Problem requirements:
All of the listing is to be written out word for word, with the pictures left out.

== Segment start ==

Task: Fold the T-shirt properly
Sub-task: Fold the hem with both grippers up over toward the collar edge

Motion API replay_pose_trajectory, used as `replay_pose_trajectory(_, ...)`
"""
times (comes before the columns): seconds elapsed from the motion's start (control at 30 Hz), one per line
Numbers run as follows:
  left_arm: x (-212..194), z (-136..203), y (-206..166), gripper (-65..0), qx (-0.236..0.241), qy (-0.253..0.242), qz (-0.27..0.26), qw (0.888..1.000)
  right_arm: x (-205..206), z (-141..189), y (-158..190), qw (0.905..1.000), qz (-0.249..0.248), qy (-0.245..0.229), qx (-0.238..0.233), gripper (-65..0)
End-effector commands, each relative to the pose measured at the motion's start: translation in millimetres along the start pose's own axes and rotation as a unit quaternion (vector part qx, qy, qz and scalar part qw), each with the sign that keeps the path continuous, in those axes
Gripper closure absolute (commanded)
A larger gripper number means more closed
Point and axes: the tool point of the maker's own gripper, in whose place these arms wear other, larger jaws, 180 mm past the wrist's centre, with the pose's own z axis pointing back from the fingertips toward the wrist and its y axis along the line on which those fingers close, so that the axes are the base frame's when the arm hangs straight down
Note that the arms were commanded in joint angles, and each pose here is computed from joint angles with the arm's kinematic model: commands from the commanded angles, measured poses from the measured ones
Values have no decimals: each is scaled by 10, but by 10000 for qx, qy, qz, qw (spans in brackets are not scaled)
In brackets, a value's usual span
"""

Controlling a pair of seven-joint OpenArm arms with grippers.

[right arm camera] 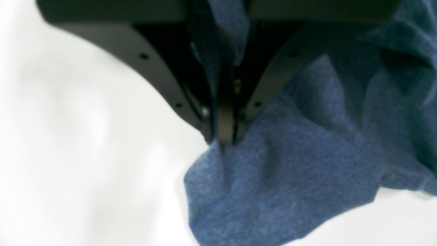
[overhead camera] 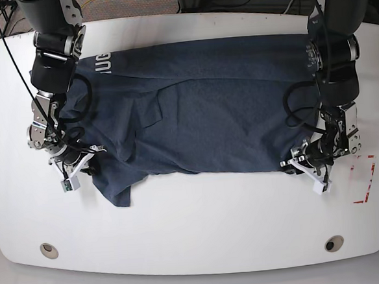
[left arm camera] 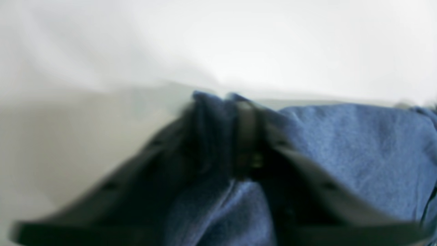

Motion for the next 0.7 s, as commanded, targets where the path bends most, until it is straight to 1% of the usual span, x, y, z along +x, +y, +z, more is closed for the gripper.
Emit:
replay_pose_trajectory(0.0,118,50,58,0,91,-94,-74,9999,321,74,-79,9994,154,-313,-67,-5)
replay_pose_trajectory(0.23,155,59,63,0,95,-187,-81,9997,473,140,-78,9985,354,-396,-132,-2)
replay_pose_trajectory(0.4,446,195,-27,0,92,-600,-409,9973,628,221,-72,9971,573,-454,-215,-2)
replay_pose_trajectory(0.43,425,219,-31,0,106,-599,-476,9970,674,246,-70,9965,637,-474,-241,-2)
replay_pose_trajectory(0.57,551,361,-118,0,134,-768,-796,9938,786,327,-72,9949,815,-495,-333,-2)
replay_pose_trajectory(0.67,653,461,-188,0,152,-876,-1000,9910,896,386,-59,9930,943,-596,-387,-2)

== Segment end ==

Solution:
Task: Fold the T-shirt properly
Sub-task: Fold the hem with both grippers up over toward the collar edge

Motion API replay_pose_trajectory, used as `replay_pose_trajectory(_, ...)`
"""
times (comes before the columns): seconds elapsed from the motion's start (control at 30 Hz), one per line
Numbers run as follows:
  left_arm: x (-212..194), z (-136..203), y (-206..166), gripper (-65..0), qx (-0.236..0.241), qy (-0.253..0.242), qz (-0.27..0.26), qw (0.888..1.000)
  right_arm: x (-205..206), z (-141..189), y (-158..190), qw (0.905..1.000), qz (-0.249..0.248), qy (-0.245..0.229), qx (-0.238..0.233), gripper (-65..0)
End-effector commands, each relative to the pose measured at the motion's start: translation in millimetres along the start pose's own axes and rotation as a unit quaternion (vector part qx, qy, qz and scalar part qw), each with the sign that keeps the path continuous, in those axes
Gripper closure absolute (commanded)
A larger gripper number means more closed
Point and axes: the tool point of the maker's own gripper, in whose place these arms wear other, larger jaws, 180 mm past the wrist's centre, with the pose's own z axis pointing back from the fingertips toward the wrist and its y axis along the line on which those fingers close, so that the axes are the base frame's when the arm hangs straight down
Note that the arms were commanded in joint angles, and each pose here is computed from joint angles with the arm's kinematic model: commands from the commanded angles, measured poses from the measured ones
Values have no decimals: each is scaled by 10, but by 10000 for qx, qy, qz, qw (spans in brackets are not scaled)
In brackets, a value's usual span
"""

Controlling a pair of seven-joint OpenArm arms with grippers.

[right arm camera] 
[overhead camera] 
[left arm camera] 

Motion for the next 0.7 s, as commanded, targets where the path bends most, until it is straight to 1% of the usual span, x, y, z along +x, +y, +z, more is closed for the gripper.
Emit:
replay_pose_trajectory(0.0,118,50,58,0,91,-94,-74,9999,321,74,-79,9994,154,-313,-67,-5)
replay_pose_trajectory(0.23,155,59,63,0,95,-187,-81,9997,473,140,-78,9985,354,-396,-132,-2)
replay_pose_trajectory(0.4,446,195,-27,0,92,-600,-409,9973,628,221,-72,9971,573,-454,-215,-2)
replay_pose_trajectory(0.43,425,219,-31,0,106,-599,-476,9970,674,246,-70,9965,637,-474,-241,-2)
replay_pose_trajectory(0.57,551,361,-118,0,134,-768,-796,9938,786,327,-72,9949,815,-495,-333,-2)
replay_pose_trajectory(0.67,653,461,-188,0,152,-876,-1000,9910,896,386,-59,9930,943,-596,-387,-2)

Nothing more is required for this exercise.